On this episode of Exvangelical, I start experimenting with the show formats. This is an audio essay; the transcript is below.
Hello and welcome to Exvangelical. I’m your host, Blake Chastain.
As we settle into 2022 and the realities of the omicron variant - the immensity of what it means for us to be living through a third year of the pandemic, things got a little dark for me. With the anniversary of the Jan 6 insurrection and the seeming ineptitude of the Biden administration to manage the public health toll of the pandemic or to take any meaningful steps to shore up small-d democratic infrastructure agains the tireless onslaught of far-right fascistic attempts to undermine governance & install permanent minority rule, there wasn’t much to be optimistic about. Couple that with a growing awareness that I am lonely for local friends and haven’t made any because we relocated during the pandemic, depend on social media for connection, and don’t really know how to ask for help when I know nearly everyone else is feeling the same way or similarly, I started to spiral.
I did desperate things, posting unhinged things to twitter and instagram, because I had started to crack a little and my own coping mechanisms have changed in the past year.
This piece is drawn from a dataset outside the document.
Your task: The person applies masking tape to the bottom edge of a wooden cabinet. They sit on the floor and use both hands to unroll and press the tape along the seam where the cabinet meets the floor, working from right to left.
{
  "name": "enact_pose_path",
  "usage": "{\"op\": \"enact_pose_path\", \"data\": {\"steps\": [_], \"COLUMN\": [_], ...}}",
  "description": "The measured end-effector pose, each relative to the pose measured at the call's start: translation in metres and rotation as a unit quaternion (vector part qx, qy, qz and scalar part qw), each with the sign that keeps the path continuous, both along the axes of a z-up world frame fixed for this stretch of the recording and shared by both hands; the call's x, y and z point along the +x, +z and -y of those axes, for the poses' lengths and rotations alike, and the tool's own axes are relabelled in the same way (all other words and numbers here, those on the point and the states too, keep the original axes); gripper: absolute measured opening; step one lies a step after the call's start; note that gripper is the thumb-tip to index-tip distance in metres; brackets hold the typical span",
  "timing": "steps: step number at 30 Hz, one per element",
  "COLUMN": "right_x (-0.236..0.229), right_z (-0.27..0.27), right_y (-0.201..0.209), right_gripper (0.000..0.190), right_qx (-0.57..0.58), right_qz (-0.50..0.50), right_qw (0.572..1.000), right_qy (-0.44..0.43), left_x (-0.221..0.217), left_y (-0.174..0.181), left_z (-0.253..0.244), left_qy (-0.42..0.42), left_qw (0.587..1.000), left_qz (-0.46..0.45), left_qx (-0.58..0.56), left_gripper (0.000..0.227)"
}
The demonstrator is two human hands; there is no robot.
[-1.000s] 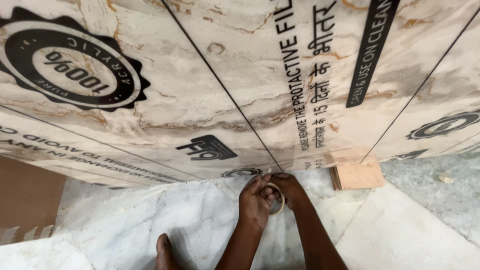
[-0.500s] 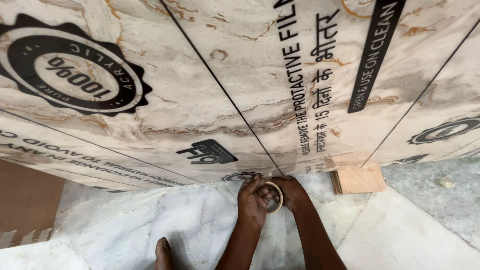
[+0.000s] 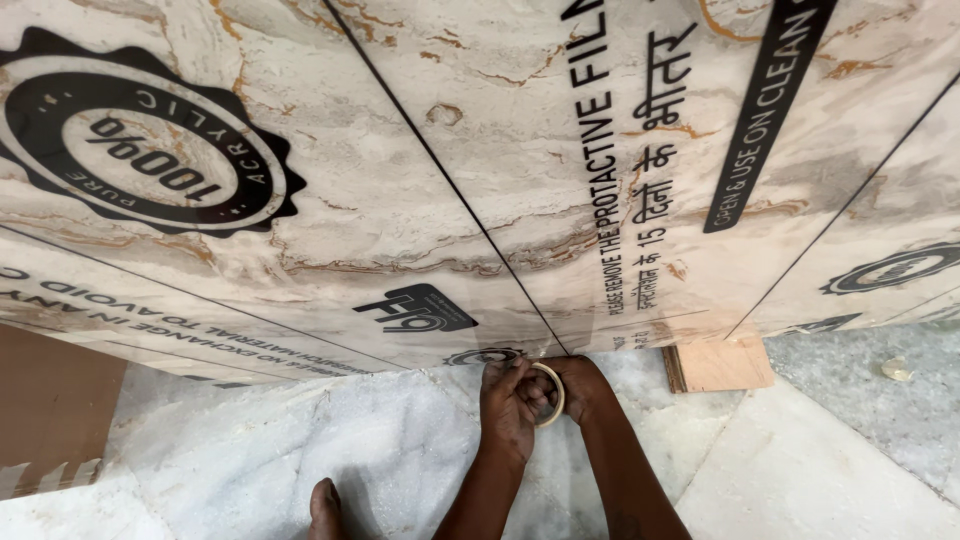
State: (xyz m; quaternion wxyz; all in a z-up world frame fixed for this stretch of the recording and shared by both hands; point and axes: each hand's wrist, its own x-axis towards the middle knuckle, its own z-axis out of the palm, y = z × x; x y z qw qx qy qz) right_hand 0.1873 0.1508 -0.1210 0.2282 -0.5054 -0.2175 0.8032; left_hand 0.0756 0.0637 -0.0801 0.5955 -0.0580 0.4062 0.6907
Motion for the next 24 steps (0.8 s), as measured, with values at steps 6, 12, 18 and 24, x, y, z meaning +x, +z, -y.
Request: {"op": "enact_pose_path", "data": {"steps": [6,12,18,24], "right_x": [-0.004,-0.003,-0.007,0.003], "right_z": [-0.004,-0.003,0.018,0.030], "right_y": [-0.047,-0.050,-0.023,-0.018], "right_gripper": [0.018,0.017,0.017,0.016], "right_qx": [-0.033,-0.041,-0.003,0.019], "right_qz": [-0.019,-0.015,0.023,0.045], "right_qw": [0.996,0.995,0.987,0.983], "right_qy": [-0.078,-0.092,-0.161,-0.179], "left_x": [0.005,0.005,-0.003,-0.012], "left_y": [-0.006,-0.009,-0.021,-0.068], "left_z": [-0.001,-0.003,-0.002,-0.023], "left_qy": [-0.006,-0.002,-0.011,-0.031], "left_qw": [1.000,0.999,0.998,0.978], "left_qz": [-0.005,0.007,0.057,0.176], "left_qx": [0.024,0.037,0.030,0.112], "left_gripper": [0.020,0.023,0.025,0.011]}}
This also coincided with me writing and researching about digital media, online community, and identity formation for my book, and how it relates to exvangelical and deconstruction spaces, as well as how we relate to them as individuals. I also started exploring these issues explicitly in my newsletter, The Post-Evangelical Post, as part of a new series called Shaped By Tools. The name Shaped By Tools is a reference to the axiom attributed to Marshall McLuhan that: “first we shape our tools, and thereafter our tools shape us.1”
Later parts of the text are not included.